==== Data to examine

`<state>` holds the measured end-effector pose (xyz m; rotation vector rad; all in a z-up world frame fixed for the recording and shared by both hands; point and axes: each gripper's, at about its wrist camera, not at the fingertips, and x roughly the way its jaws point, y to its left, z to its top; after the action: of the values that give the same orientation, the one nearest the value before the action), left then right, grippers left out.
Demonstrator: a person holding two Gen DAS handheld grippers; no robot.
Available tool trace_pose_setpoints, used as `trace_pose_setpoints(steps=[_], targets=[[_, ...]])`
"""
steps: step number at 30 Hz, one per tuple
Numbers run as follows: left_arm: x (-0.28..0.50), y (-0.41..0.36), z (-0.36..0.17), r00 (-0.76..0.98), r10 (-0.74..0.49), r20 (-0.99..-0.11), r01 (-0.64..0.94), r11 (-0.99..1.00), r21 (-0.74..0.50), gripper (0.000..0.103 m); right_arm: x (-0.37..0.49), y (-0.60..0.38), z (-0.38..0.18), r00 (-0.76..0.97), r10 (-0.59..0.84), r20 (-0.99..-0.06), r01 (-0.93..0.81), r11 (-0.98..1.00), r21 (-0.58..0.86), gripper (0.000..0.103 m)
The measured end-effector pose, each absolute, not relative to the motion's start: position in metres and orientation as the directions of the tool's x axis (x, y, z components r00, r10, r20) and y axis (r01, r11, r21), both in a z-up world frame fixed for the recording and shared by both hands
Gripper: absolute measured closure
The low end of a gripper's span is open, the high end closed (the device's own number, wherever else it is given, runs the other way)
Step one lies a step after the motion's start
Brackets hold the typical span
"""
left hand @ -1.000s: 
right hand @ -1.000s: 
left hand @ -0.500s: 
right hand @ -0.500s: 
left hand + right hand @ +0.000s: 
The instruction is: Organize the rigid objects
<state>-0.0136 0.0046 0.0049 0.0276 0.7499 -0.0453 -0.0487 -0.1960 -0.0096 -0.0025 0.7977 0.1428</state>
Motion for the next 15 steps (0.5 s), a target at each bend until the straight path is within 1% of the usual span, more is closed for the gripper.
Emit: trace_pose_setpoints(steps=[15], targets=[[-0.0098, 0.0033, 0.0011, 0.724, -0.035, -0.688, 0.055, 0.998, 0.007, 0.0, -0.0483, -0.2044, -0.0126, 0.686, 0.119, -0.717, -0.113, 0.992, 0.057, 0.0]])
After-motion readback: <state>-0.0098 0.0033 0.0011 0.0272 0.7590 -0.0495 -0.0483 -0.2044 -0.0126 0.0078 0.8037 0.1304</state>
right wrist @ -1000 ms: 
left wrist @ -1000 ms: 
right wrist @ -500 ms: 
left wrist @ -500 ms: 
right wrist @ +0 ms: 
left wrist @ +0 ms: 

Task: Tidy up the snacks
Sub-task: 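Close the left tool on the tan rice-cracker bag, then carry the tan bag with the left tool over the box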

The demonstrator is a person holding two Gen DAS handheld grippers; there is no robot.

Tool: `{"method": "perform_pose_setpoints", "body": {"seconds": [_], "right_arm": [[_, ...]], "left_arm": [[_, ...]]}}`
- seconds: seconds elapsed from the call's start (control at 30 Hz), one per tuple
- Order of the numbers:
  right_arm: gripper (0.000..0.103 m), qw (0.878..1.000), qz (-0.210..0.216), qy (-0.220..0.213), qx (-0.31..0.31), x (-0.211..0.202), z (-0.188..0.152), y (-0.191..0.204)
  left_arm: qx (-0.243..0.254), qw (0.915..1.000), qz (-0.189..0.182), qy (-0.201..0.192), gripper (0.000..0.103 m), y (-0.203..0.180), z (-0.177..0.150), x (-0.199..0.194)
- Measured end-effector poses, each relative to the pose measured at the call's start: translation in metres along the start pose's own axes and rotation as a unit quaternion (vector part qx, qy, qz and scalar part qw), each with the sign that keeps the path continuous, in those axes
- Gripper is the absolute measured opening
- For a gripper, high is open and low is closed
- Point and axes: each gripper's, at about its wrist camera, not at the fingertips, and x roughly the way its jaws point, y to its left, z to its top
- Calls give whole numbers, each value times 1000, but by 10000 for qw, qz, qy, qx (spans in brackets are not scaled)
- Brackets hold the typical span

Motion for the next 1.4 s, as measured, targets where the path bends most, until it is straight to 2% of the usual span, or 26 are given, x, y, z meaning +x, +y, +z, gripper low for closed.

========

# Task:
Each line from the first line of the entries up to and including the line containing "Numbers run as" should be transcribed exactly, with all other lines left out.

# Solution to the problem:
`<state>` holds the measured end-effector pose (xyz m; rotation vector rad; all in a z-up world frame fixed for the recording and shared by both hands; point and axes: each gripper's, at about its wrist camera, not at the fingertips, and x roughly the way its jaws point, y to its left, z to its top; after the action: of the values that give the same orientation, the one nearest the value before the action), left then right, grippers left out.
Demonstrator: a person holding two Gen DAS handheld grippers; no robot.
Available tool trace_pose_setpoints, used as `trace_pose_setpoints(steps=[_], targets=[[_, ...]])`
"""
steps: step number at 30 Hz, one per tuple
Numbers run as follows: left_arm: x (-0.28..0.50), y (-0.41..0.36), z (-0.36..0.17), r00 (-0.76..0.98), r10 (-0.74..0.49), r20 (-0.99..-0.11), r01 (-0.64..0.94), r11 (-0.99..1.00), r21 (-0.74..0.50), gripper (0.000..0.103 m); right_arm: x (-0.37..0.49), y (-0.60..0.38), z (-0.38..0.18), r00 (-0.76..0.97), r10 (-0.59..0.84), r20 (-0.99..-0.06), r01 (-0.93..0.81), r11 (-0.98..1.00), r21 (-0.58..0.86), gripper (0.000..0.103 m)

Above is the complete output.